(Dataset excerpts)

--*--

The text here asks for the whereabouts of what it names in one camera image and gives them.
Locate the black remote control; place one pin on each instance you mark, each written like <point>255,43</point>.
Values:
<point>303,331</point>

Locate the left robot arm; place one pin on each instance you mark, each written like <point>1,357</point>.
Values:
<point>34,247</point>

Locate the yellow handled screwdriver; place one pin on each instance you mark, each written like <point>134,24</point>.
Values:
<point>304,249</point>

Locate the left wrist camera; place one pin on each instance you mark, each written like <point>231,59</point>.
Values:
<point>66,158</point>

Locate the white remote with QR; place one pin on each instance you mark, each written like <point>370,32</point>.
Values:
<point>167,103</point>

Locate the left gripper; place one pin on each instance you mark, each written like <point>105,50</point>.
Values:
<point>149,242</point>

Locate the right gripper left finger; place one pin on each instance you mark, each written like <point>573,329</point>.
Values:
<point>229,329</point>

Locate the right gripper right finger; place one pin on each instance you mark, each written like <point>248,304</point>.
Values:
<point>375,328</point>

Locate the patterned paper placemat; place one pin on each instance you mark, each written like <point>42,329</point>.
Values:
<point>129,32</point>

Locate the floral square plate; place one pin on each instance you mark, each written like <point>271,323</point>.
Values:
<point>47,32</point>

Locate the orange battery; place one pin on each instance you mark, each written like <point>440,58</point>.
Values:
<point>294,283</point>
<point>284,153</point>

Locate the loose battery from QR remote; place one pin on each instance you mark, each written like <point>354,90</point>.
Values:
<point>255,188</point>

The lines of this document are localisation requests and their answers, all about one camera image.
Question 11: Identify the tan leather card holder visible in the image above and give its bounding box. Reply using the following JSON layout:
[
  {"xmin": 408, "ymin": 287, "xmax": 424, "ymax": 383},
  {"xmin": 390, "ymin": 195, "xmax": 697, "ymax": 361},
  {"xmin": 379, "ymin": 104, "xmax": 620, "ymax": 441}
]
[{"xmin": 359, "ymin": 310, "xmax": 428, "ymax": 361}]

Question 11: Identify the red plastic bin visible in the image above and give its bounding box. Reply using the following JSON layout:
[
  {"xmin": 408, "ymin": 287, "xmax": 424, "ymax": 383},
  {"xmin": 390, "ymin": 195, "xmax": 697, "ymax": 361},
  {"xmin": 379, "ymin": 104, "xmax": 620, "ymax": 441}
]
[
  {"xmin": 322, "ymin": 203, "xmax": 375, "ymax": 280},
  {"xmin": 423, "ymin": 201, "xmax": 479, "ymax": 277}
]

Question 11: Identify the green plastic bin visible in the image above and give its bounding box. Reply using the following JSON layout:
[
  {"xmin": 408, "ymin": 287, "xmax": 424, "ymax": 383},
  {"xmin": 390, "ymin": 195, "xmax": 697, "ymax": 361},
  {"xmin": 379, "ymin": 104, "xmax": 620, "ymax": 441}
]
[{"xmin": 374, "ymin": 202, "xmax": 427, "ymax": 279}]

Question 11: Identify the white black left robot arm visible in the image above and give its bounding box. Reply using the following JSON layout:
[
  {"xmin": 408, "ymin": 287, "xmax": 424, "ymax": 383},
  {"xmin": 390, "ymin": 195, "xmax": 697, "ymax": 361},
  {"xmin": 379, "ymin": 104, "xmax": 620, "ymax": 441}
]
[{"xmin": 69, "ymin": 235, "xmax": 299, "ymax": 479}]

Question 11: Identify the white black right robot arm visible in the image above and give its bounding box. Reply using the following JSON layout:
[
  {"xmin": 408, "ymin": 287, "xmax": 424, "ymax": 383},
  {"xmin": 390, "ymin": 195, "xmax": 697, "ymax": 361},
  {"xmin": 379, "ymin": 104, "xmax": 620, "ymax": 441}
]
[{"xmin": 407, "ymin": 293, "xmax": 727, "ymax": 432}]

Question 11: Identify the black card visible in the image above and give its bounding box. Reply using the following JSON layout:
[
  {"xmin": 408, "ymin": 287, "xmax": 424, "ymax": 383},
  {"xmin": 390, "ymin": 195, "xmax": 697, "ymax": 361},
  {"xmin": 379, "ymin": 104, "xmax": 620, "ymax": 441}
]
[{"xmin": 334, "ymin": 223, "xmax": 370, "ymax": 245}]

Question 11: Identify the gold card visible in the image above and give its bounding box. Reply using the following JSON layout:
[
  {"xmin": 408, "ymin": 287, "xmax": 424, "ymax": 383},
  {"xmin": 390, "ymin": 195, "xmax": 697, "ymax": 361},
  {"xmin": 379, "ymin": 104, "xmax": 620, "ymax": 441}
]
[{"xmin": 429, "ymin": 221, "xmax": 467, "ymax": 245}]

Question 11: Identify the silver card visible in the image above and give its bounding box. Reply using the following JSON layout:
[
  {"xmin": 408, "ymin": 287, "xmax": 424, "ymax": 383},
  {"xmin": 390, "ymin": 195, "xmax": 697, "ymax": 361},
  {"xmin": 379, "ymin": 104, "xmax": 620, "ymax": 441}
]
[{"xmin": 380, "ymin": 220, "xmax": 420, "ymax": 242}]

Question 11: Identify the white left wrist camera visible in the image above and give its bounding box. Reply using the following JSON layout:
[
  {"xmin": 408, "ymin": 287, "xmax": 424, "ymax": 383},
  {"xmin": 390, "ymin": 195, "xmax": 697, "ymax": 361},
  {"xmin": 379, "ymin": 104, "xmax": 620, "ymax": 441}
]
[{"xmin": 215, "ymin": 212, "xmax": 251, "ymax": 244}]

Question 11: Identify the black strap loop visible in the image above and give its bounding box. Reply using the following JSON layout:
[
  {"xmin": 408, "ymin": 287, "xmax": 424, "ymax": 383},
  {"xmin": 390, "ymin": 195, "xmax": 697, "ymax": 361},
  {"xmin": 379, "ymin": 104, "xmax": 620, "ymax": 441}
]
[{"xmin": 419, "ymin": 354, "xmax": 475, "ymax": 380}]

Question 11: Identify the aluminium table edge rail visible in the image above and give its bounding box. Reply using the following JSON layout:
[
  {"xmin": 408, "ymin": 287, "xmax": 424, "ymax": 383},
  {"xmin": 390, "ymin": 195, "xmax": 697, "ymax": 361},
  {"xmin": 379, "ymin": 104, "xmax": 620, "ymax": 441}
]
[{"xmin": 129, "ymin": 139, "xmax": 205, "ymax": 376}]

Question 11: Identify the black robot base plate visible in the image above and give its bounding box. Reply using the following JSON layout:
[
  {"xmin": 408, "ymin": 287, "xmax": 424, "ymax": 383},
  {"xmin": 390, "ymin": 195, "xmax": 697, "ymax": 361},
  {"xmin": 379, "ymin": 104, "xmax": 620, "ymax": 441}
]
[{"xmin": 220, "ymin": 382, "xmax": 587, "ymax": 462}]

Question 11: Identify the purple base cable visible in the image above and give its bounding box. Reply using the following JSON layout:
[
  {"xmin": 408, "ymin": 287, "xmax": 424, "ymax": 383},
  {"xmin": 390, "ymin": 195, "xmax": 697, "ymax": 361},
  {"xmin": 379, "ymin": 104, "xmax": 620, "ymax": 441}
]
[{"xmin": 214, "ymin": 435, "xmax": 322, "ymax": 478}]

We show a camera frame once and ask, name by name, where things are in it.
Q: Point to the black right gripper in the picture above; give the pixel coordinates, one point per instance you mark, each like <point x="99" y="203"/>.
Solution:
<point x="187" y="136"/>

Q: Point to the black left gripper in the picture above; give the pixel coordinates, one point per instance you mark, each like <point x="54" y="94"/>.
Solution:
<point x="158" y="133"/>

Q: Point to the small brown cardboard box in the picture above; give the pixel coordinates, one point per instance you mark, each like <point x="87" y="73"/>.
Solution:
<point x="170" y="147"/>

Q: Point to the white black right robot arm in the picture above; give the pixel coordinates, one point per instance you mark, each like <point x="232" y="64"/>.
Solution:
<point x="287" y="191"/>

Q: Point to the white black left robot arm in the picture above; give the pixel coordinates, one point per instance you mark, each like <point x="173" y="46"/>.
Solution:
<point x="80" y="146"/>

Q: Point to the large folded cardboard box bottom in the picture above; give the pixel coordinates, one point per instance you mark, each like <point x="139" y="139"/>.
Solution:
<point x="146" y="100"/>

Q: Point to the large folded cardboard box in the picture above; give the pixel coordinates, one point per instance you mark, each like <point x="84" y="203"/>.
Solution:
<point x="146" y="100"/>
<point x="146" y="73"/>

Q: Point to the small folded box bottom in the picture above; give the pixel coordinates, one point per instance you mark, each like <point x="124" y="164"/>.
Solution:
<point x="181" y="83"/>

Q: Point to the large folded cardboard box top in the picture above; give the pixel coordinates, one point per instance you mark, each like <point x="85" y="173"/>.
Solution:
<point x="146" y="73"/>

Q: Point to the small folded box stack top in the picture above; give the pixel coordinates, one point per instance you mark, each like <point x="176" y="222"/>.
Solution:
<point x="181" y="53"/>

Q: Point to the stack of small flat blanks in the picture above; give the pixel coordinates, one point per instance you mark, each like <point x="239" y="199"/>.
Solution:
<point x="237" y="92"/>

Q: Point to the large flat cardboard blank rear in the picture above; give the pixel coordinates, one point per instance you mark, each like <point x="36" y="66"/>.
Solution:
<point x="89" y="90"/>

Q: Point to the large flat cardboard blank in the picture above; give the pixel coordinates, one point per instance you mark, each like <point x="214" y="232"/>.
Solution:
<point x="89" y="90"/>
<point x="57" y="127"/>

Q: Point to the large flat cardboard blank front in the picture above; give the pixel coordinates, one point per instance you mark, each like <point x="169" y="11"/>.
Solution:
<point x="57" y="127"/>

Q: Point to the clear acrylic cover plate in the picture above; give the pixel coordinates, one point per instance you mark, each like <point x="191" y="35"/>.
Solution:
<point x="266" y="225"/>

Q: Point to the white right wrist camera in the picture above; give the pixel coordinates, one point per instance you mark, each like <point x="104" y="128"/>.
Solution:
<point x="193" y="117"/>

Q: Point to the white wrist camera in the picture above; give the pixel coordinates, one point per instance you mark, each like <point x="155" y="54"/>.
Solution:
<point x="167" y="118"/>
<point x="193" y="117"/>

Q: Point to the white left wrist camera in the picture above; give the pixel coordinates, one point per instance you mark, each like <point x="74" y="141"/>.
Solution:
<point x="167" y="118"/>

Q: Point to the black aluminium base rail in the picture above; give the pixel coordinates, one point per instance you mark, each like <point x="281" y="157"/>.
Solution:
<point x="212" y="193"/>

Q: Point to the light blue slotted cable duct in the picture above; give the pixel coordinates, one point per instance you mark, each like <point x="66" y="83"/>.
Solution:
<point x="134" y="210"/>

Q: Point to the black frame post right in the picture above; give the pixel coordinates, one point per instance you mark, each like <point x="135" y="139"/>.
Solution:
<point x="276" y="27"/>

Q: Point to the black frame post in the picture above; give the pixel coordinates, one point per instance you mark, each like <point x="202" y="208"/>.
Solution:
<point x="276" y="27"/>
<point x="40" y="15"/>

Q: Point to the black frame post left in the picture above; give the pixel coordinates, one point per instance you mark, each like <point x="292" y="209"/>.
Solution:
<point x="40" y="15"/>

--*--

Every line above with the string "rail" in it should be copied into the answer.

Question 11: Identify the aluminium table edge rail visible in the image above and give its bounding box. Reply using the following JSON layout:
Q: Point to the black aluminium base rail in the picture above; give the pixel coordinates, one point per instance you mark, each like <point x="281" y="157"/>.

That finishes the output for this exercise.